Tuesday, December 16, 2014

Automated Essay Scoring Myths: Part 1

In educational institutions across the globe, there is an ongoing debate over the use of Automated Scoring systems.  I use the term "debate" rather loosely, as it seems more like a clattering of voices at times, often from people completely unfamiliar with Automated Scoring.  The most contentious question is whether these systems should be used in the scoring of high stakes tests.  At PaperRater we've sat on the sidelines and watched this discussion unfold, but feel that now might be a good time to add our 2 cents.  Today we are launching a blog series entitled "Automated Essay Scoring Myths".  This series will examine some of the myths surrounding this technology and explain how it works in the process.  We welcome your feedback.
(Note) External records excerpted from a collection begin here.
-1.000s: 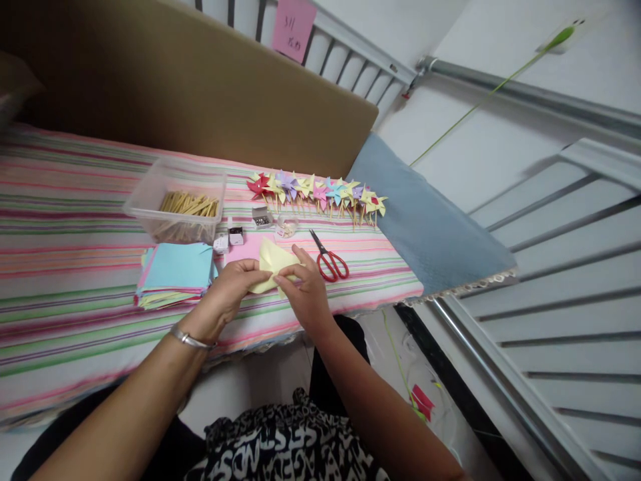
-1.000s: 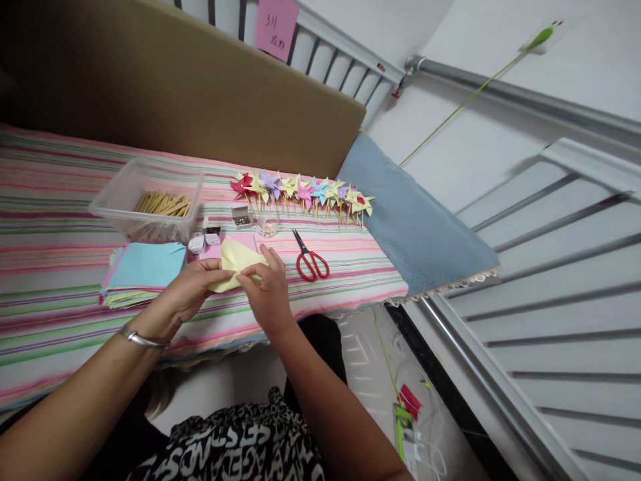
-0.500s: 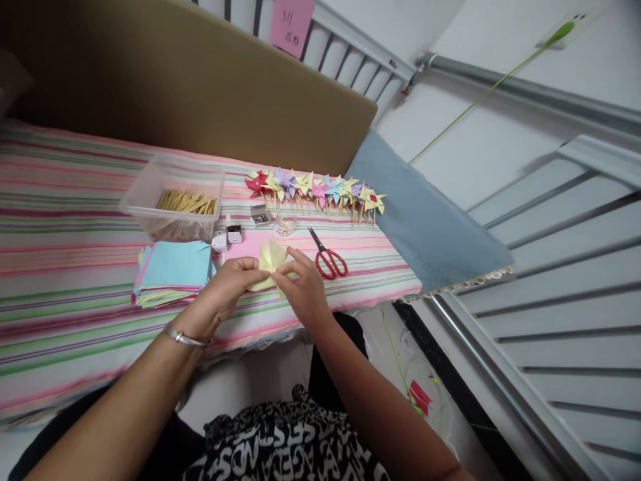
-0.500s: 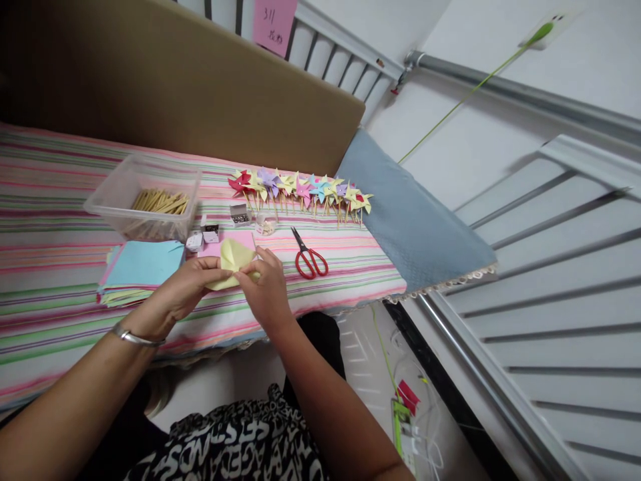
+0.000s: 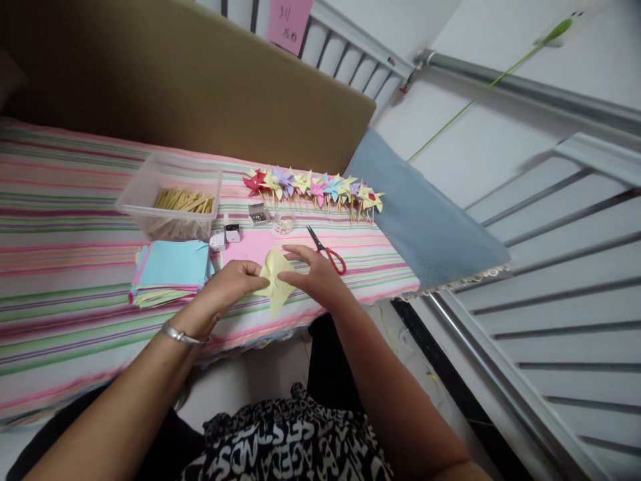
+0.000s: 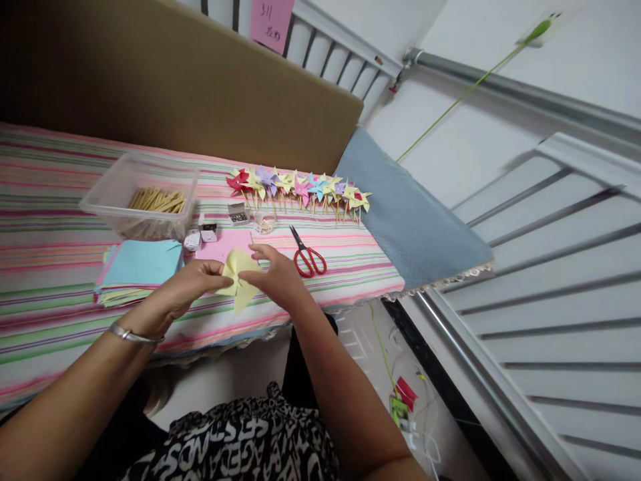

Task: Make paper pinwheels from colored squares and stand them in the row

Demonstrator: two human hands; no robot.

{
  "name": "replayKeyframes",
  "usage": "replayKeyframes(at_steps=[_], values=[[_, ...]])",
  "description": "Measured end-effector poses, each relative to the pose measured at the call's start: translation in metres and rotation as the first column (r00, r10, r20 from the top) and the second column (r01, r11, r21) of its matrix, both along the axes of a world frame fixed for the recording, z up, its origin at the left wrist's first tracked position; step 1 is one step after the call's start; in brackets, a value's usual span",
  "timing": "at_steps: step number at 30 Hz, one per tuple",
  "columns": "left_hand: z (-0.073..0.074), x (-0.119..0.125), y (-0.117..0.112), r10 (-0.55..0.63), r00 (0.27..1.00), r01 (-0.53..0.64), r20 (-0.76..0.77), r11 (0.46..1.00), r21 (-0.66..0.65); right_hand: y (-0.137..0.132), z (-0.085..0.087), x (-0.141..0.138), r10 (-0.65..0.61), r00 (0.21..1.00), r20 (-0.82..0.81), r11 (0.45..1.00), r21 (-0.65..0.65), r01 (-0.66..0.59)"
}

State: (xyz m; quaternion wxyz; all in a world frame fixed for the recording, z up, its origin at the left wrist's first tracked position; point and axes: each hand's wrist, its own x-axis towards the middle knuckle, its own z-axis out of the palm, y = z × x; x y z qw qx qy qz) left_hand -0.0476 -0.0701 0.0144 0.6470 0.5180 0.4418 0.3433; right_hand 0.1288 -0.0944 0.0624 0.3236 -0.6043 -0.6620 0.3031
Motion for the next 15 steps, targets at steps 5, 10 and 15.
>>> replayKeyframes(at_steps=[5, 10, 15], values=[[0.0002, 0.0041, -0.0043, -0.047, 0.999, 0.047, -0.018, 0.999, -0.001, 0.0033, -0.0040, -0.0029, 0.089, 0.989, -0.121, 0.986, -0.132, -0.105], [-0.0008, 0.0058, -0.0048, -0.041, 0.998, 0.042, -0.041, 0.999, 0.008, 0.0043, -0.0063, -0.0058, 0.079, 0.977, -0.199, 0.977, -0.179, -0.116], [-0.0013, 0.0067, -0.0033, -0.024, 0.998, 0.026, -0.054, 0.999, 0.037, 0.0041, -0.0081, -0.0065, 0.025, 0.960, -0.280, 0.968, -0.235, -0.093]])
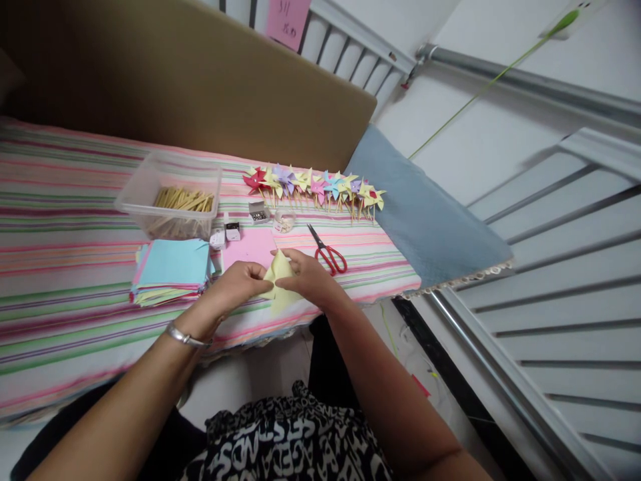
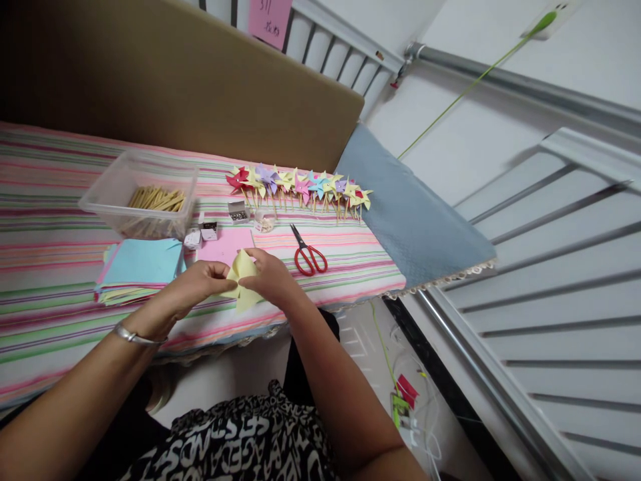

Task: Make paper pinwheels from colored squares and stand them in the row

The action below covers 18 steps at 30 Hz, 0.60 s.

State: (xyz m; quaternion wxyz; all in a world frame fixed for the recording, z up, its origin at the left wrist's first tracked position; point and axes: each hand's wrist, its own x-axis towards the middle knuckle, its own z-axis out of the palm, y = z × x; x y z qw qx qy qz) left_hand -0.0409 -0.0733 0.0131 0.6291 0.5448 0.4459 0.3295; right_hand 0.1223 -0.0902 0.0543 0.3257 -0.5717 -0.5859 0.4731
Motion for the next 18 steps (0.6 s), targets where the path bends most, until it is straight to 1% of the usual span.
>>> replayKeyframes(at_steps=[3, 5, 7, 9, 10, 12, 14, 16, 18], values=[[0.001, 0.001, 0.001, 0.061, 0.997, -0.061, 0.049, 0.998, 0.002, 0.000, -0.002, 0.000, -0.061, 0.994, -0.094, 0.998, -0.033, 0.058], [0.002, 0.001, 0.001, 0.142, 0.985, -0.141, 0.097, 0.990, -0.017, 0.001, -0.004, -0.001, -0.116, 0.978, -0.172, 0.992, -0.066, 0.106], [0.003, 0.003, 0.001, 0.246, 0.960, -0.244, 0.135, 0.969, -0.025, 0.000, -0.005, -0.003, -0.169, 0.946, -0.275, 0.984, -0.102, 0.146], [0.002, 0.005, 0.001, 0.317, 0.931, -0.311, 0.183, 0.948, -0.061, -0.001, -0.007, -0.006, -0.212, 0.903, -0.374, 0.976, -0.121, 0.179], [0.001, 0.007, 0.000, 0.330, 0.920, -0.313, 0.213, 0.944, -0.109, -0.001, -0.008, -0.008, -0.227, 0.883, -0.412, 0.974, -0.120, 0.194], [-0.001, 0.010, -0.002, 0.331, 0.897, -0.266, 0.292, 0.933, -0.242, -0.003, -0.009, -0.011, -0.252, 0.850, -0.463, 0.968, -0.104, 0.230], [-0.002, 0.013, -0.005, 0.370, 0.857, -0.247, 0.358, 0.905, -0.346, -0.004, -0.011, -0.014, -0.274, 0.823, -0.498, 0.960, -0.082, 0.270], [0.000, 0.016, -0.008, 0.402, 0.820, -0.245, 0.408, 0.890, -0.385, -0.004, -0.012, -0.016, -0.293, 0.799, -0.525, 0.950, -0.065, 0.306], [0.004, 0.016, -0.010, 0.378, 0.818, -0.209, 0.433, 0.898, -0.388, -0.005, -0.014, -0.019, -0.303, 0.784, -0.542, 0.943, -0.052, 0.328]])
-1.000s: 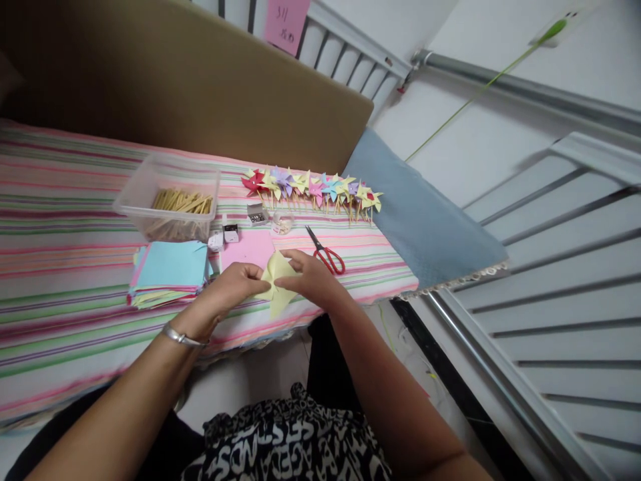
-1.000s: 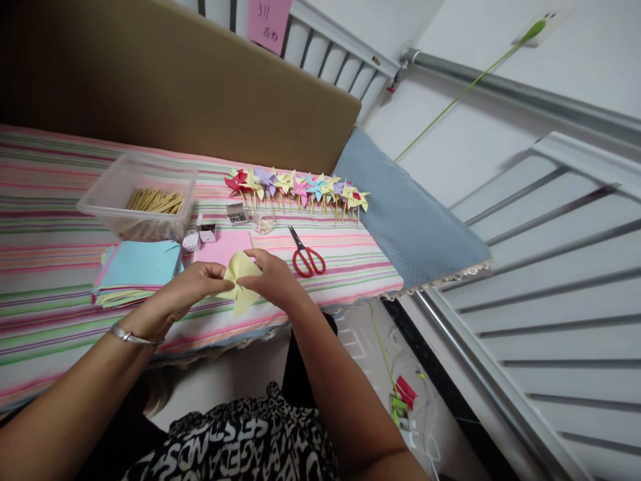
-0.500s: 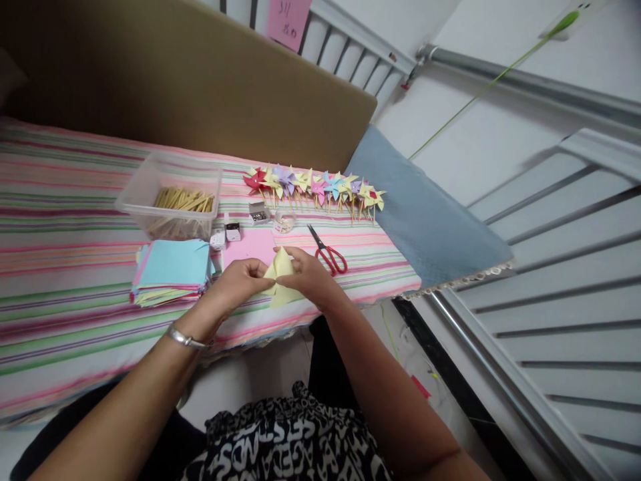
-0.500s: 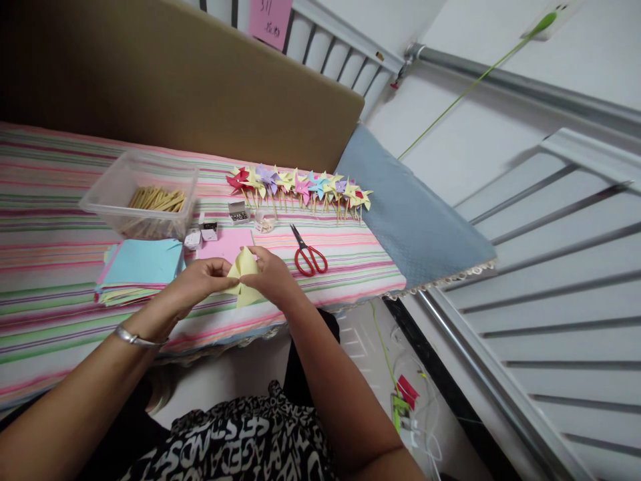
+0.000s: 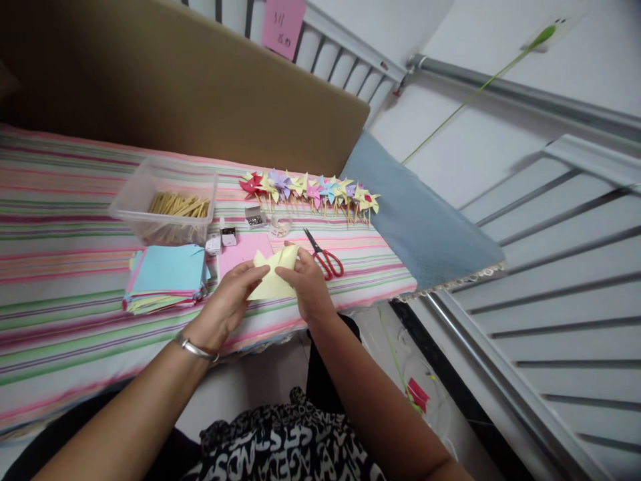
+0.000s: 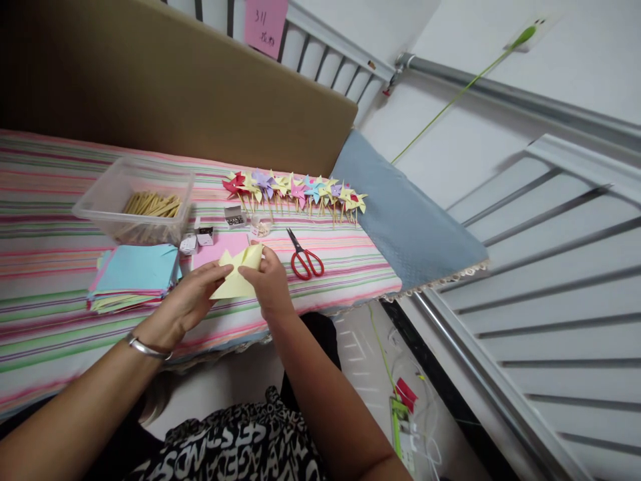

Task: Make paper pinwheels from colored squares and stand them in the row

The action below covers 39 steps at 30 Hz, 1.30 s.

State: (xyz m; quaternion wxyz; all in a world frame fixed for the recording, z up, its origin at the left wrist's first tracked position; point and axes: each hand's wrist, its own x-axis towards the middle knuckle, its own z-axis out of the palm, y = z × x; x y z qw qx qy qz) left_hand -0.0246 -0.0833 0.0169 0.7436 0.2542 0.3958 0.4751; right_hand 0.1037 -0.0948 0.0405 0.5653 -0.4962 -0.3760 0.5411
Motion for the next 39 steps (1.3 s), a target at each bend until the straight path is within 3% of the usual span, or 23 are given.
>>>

Myth #1:  Computers Can NOT Grade as Well as Humans

This is one that I hear a lot both in print and when talking to people about Automated Scoring.  Just look at what some people are saying:

  • Les Perelman, former writing professor at MIT: "My main concern is that it doesn't work."
  • Mark Shermis, University of Akron researcher: "It can't tell you if you've made a good argument, or if you've made a good conclusion."
  • Diane Ravitch, research professor at NYU: "Computers can’t tell the difference between reasonable prose and bloated nonsense."
  • Petition of Human Readers: "current machine scoring of essays is not defensible, even when procedures pair human and computer raters."
Meanwhile, others are saying things that might suggest the opposite:
  • Mark Shermis, University of Akron researcher: "A few of them [AES systems] actually did better than human raters."
  • Sandra Foster, lead coordinator W. Virginia: "We are confident the scoring is very accurate."
  • Judy Park, Utah Associate Superintendent: "What we have found is the machines score probably more consistently than human scorers."
Which is the correct answer?  Mark Shermis, the researcher quoted in both sections above, offered a study that analyzed results from Automated Essay Scoring competitions sponsored by the Hewlett Foundation in which several AES systems competed against each other.  A public competition later followed, and the results were stunning.  Both private and public systems were able to score at or above the level of humans!  The Mark Shermis study can be found here.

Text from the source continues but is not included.